- **Collection entries**:
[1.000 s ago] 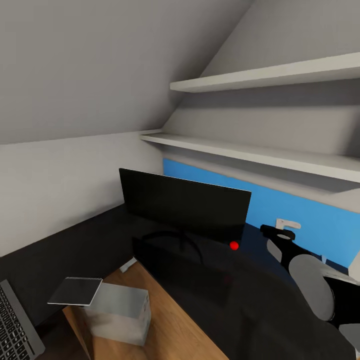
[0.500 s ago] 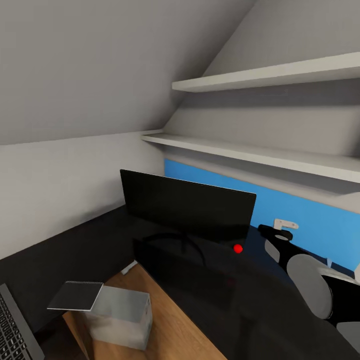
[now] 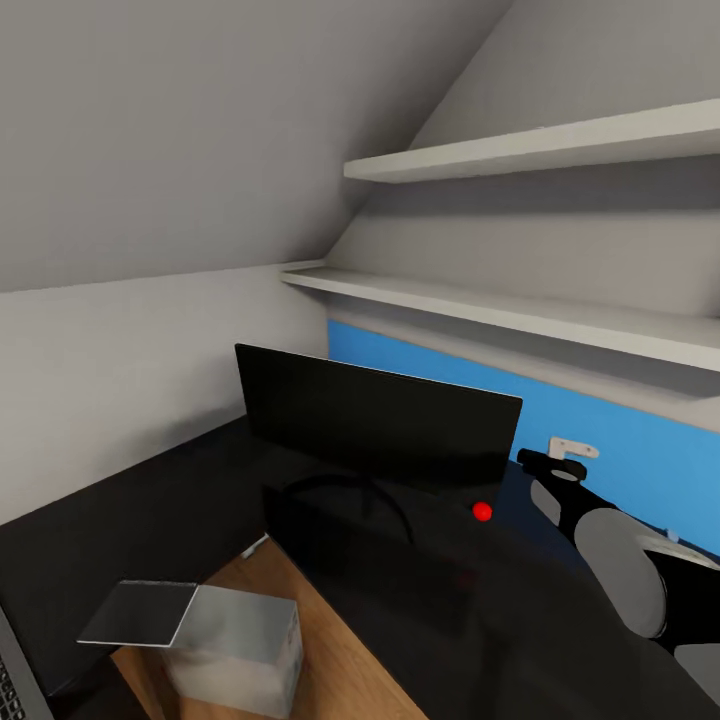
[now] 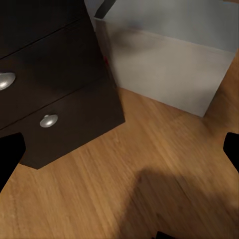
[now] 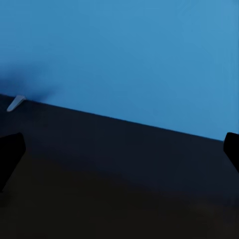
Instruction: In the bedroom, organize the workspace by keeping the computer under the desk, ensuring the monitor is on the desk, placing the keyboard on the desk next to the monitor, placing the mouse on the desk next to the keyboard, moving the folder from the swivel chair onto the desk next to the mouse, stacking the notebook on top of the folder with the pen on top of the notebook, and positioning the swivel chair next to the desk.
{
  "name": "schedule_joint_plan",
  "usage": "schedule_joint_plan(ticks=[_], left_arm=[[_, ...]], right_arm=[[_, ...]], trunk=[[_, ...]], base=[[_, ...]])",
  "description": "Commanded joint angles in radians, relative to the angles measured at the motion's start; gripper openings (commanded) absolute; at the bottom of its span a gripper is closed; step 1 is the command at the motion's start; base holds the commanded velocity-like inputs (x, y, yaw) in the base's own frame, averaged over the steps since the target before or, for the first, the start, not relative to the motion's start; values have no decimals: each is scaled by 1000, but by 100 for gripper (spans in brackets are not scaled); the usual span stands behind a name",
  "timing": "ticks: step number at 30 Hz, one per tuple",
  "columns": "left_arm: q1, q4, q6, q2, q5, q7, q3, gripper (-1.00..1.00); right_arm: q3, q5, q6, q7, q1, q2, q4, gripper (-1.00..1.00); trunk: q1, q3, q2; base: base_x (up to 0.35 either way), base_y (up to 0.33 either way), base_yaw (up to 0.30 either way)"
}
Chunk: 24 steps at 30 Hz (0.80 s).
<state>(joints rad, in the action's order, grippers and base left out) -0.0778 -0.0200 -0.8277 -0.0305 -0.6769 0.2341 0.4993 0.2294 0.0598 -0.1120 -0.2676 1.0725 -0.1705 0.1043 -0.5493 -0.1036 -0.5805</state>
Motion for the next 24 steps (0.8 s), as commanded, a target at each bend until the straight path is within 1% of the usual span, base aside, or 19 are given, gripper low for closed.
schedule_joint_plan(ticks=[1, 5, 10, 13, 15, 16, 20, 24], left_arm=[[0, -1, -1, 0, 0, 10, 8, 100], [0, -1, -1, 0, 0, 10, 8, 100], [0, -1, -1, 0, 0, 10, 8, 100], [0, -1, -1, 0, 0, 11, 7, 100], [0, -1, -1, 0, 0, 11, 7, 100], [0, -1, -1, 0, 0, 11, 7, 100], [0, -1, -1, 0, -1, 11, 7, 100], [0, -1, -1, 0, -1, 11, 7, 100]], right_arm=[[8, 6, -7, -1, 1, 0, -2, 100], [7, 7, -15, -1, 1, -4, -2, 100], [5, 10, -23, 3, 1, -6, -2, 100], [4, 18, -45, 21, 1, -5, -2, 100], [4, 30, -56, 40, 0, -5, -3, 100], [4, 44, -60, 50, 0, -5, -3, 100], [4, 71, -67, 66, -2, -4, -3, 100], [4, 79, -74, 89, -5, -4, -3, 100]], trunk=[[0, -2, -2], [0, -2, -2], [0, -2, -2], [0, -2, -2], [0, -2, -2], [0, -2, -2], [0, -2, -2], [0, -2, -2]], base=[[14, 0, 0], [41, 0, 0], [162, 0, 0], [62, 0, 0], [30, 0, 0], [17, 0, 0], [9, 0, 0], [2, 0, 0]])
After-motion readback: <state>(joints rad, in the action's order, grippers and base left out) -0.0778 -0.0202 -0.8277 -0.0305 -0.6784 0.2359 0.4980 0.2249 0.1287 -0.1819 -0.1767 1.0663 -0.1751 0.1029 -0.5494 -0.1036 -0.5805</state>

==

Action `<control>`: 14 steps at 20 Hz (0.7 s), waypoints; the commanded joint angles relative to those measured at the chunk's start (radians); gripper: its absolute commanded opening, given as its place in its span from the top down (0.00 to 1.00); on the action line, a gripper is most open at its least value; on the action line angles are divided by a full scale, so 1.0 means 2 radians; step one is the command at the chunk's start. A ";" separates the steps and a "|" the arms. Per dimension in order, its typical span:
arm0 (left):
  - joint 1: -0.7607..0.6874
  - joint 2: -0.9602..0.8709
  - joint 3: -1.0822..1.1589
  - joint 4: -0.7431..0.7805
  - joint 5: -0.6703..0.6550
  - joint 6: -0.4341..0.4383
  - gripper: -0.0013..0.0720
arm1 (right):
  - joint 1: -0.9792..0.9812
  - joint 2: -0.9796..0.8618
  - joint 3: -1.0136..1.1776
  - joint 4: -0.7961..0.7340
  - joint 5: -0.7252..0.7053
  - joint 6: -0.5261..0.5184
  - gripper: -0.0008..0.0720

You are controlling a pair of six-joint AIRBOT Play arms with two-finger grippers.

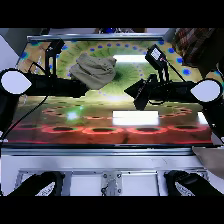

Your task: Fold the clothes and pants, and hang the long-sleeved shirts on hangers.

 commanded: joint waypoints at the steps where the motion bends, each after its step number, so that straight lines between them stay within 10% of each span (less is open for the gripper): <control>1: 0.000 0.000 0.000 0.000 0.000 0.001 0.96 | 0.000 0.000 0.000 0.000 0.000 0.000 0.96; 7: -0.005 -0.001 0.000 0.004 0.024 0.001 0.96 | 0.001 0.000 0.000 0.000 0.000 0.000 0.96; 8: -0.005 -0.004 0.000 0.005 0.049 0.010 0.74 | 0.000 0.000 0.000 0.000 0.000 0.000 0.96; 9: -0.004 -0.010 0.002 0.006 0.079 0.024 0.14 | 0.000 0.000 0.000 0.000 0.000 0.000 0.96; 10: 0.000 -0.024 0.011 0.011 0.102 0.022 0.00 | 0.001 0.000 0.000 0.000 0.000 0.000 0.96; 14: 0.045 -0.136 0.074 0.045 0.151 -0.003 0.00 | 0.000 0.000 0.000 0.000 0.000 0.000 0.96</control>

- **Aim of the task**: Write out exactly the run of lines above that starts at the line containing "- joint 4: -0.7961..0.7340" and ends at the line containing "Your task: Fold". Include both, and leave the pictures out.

- **Exercise answer**:
  - joint 4: -0.7961..0.7340
  - joint 5: -0.7252..0.7053
  - joint 6: -0.5261..0.5184
  - gripper: -0.0008..0.0720

You are controlling a pair of six-joint AIRBOT Play arms with two-finger grippers.


Your task: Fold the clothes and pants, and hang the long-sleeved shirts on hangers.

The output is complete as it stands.